Selection of Capacitor for Power Supply

Capacitors are one of the key passive components to enable a wide range of voltage and current combinations for power supplies. Although each type of capacitor can store electrical energy, the dielectric technology plays an important role in the choice of capacitor for a particular application.

The important applications of capacitors in power supply are energy storage, surge voltage protection, EMI suppression and control circuits. For different application areas, these dielectric technologies compete with each other or complement each other.

energy storage

The energy storage capacitor collects charge through the rectifier and transfers the stored energy to the output of the power supply through the converter leads. Aluminum electrolytic capacitors (such as EPCOS B43504 or B43505) with a voltage rating of 40 ~ 450VDC and a capacitance value of 220~150 000 M F are commonly used. According to different power requirements, devices are sometimes used in series, parallel, or a combination of them. For power levels exceeding 10KW, larger tank-shaped spiral terminal capacitors are usually used.

To select the appropriate capacitor value, check its rated DC voltage, allowable voltage ripple and charge/discharge cycle. However, in selecting an electrolytic capacitor for this application, the following parameters should be considered.

The capacitor ripple current in a typical power supply is a combination of ripple currents at various frequencies. The RMS (root mean square) value of the ripple current determines the temperature rise of the capacitor.
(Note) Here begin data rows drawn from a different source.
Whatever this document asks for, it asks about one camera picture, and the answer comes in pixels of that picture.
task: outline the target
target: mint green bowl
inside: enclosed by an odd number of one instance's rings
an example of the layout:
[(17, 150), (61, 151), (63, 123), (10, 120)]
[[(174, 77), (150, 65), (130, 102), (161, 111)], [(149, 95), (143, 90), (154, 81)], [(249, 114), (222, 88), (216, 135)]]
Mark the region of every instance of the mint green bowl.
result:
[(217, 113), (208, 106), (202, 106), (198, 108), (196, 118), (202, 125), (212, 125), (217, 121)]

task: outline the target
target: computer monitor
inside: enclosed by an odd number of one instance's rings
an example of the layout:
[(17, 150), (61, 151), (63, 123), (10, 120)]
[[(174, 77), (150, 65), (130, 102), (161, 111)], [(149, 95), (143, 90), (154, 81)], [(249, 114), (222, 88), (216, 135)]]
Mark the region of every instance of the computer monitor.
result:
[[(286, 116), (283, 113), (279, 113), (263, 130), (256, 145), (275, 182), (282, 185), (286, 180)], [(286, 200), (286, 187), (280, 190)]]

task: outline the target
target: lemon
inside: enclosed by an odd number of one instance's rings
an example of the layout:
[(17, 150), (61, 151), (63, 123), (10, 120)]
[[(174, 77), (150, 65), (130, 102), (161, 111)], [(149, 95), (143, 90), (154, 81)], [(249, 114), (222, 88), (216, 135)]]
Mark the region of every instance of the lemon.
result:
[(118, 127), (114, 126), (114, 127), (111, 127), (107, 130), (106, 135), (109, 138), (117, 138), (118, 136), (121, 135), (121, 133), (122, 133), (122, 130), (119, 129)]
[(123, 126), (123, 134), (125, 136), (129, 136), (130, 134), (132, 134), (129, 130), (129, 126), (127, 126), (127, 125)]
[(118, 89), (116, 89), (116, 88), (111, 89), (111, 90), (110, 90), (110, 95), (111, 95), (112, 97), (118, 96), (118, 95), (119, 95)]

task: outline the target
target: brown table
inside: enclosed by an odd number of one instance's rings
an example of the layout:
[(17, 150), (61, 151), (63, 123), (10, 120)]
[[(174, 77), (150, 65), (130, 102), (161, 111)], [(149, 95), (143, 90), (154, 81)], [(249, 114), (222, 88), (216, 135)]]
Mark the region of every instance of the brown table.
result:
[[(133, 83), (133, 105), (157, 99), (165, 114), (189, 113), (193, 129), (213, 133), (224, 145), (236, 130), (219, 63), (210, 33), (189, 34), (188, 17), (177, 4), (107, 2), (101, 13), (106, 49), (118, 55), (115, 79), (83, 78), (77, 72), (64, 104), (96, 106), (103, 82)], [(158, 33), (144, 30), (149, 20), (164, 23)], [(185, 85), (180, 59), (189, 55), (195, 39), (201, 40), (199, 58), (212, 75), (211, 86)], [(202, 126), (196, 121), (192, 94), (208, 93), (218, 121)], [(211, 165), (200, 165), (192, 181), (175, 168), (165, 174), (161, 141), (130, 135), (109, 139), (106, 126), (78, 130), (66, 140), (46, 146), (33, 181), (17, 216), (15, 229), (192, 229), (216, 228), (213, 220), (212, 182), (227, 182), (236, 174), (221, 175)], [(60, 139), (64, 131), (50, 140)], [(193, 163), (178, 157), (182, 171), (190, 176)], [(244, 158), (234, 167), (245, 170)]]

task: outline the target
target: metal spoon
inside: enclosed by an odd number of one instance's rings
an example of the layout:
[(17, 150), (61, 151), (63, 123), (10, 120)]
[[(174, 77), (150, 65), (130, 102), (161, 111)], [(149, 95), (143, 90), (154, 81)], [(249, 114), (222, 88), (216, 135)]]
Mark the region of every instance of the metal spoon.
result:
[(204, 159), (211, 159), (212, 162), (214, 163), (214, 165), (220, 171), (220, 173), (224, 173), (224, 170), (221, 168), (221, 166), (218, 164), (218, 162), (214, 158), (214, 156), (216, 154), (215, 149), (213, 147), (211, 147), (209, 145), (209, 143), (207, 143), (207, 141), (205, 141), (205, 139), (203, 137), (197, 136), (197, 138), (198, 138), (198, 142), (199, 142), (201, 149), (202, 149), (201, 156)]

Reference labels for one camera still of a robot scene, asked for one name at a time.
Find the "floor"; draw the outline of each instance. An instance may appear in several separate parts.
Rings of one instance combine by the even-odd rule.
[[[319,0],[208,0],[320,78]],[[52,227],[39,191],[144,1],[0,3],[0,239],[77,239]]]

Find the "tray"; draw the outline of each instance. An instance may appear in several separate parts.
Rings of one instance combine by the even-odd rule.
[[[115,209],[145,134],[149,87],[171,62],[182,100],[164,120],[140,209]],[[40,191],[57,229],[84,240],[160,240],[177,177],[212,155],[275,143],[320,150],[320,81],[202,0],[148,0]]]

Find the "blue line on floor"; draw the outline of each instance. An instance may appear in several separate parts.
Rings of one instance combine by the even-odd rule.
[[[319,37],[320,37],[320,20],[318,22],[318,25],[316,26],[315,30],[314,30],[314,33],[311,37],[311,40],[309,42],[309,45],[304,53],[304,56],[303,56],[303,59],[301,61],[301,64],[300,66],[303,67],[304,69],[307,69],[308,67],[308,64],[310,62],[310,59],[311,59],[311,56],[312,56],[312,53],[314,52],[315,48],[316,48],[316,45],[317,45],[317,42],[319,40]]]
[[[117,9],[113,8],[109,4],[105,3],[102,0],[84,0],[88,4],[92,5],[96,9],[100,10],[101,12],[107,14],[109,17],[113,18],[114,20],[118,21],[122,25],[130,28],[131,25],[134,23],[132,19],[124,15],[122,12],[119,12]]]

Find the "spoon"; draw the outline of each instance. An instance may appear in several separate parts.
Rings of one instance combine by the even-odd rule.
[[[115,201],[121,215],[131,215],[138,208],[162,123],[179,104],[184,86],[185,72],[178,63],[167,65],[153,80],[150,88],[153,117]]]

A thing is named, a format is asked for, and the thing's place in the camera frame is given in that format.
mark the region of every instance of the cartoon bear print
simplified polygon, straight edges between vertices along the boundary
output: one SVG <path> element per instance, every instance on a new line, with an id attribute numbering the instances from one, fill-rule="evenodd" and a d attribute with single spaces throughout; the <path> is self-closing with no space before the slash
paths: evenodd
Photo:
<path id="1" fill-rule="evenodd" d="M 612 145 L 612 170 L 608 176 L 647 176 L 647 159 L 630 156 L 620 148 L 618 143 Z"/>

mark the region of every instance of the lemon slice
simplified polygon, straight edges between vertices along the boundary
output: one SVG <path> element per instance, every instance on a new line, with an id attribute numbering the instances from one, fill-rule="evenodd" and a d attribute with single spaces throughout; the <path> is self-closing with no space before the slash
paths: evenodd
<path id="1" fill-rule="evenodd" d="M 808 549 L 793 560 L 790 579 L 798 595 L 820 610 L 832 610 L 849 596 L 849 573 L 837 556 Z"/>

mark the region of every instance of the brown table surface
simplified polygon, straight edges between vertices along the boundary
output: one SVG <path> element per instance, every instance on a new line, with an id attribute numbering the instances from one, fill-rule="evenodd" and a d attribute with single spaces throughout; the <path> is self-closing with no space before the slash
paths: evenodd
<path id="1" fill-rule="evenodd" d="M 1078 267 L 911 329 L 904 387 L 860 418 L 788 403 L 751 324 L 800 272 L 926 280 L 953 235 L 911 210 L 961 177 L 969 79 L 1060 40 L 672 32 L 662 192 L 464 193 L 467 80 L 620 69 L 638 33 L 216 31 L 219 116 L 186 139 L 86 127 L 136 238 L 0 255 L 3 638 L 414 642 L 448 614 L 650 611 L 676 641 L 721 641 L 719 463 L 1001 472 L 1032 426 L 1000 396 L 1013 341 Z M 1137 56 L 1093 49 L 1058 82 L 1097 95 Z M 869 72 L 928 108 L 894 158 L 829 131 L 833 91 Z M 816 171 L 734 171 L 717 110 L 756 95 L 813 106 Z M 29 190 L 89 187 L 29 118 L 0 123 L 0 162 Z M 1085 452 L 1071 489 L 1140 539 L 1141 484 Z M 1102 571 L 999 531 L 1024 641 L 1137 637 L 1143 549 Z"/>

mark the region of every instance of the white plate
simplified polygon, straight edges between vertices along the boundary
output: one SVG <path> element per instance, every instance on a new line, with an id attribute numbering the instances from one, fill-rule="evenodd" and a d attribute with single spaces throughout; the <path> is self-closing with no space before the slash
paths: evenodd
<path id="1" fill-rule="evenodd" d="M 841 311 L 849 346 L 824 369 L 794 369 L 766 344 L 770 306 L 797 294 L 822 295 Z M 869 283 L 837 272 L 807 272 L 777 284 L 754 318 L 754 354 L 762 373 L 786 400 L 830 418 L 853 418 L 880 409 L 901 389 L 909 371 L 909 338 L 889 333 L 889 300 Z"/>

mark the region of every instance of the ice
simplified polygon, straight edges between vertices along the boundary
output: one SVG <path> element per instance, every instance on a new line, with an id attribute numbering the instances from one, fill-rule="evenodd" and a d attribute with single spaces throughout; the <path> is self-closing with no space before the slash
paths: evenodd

A common error is to calculate the RMS current load by adding the squared values of the ripple current at each frequency. In fact, it must be considered that as the ripple frequency increases, the ESR of the capacitor decreases.

The correct approach is to estimate the ripple current at high frequency (to 100HZ) according to the frequency diagram of the ripple factor. The estimated current squared value is used to determine the ripple current. This is the real current load.

Since the ambient temperature determines the life of the capacitor under load conditions, the relationship between ripple current load, ambient temperature and probabilistic life is precisely defined by reputable manufacturers. Under actual operating conditions, the ripple current load and the ambient temperature are used to determine the probabilistic lifetime, and the published probabilistic lifetime is used as the value.

Surge voltage protection

Modern power semiconductor devices with high switching frequencies are susceptible to potentially damaging voltage spikes. Surge voltage protection capacitors (such as EPCOS B32620-J or B32651..56) connected across the power semiconductor device protect the semiconductor device by limiting the peak voltage by absorbing voltage pulses, making the surge voltage protection capacitor an important member of the power component library.

The voltage and current rating of the semiconductor device and its switching frequency determine the choice of surge voltage protection capacitor. Since these capacitors are subject to steep DV/DT values, film capacitors are the right choice for this application.

Typical capacitor ratings are between 470PF and 47NF for voltage ratings up to 2000VDC. For high-power semiconductor devices, such as IGBTs, capacitance values can be as high as 2.2 MF and voltages in the range of 1200VDC.

The capacitor cannot be selected only based on the capacitance value/voltage value. When selecting surge voltage protection capacitors, the required DV/DT value should also be considered.

The dissipation factor determines the power dissipation inside the capacitor. Therefore, a capacitor with a lower loss factor should be selected instead.

EMI/RFI Suppression

These capacitors are connected to the input of the power supply to mitigate electromagnetic or radio interference generated by the semiconductors. Being directly connected to the main input line, these capacitors are subject to destructive overvoltages and transient voltages. As a result, different safety standards have been introduced in various regions of the world, including EN 132 400 in Europe, UL1414 and 1283 in the United States, and CSAC22.2 NO in Canada. 0,1 and 8.

X-class and Y-class capacitors using plastic film technology (such as EPCOS B3292X/B81122) provide one of the inexpensive suppression methods. The impedance of the suppression capacitor decreases with increasing frequency, allowing high-frequency current to pass through the capacitor. The X capacitor provides a "short circuit" for this current between the lines and the Y capacitor provides a "short circuit" for this current between the lines and the grounded device ".

There is a finer classification of X and Y capacitors according to the peak value of the surge voltage that can be tolerated. For example, an X2 capacitor with a capacitance value of up to 1MF has a rated peak surge voltage of 2.5KV, while an X1 capacitor with a similar capacitance value has a rated peak surge voltage of 4KV. The appropriate level of disturbance rejection capacitor should be selected based on the peak voltage during load power down.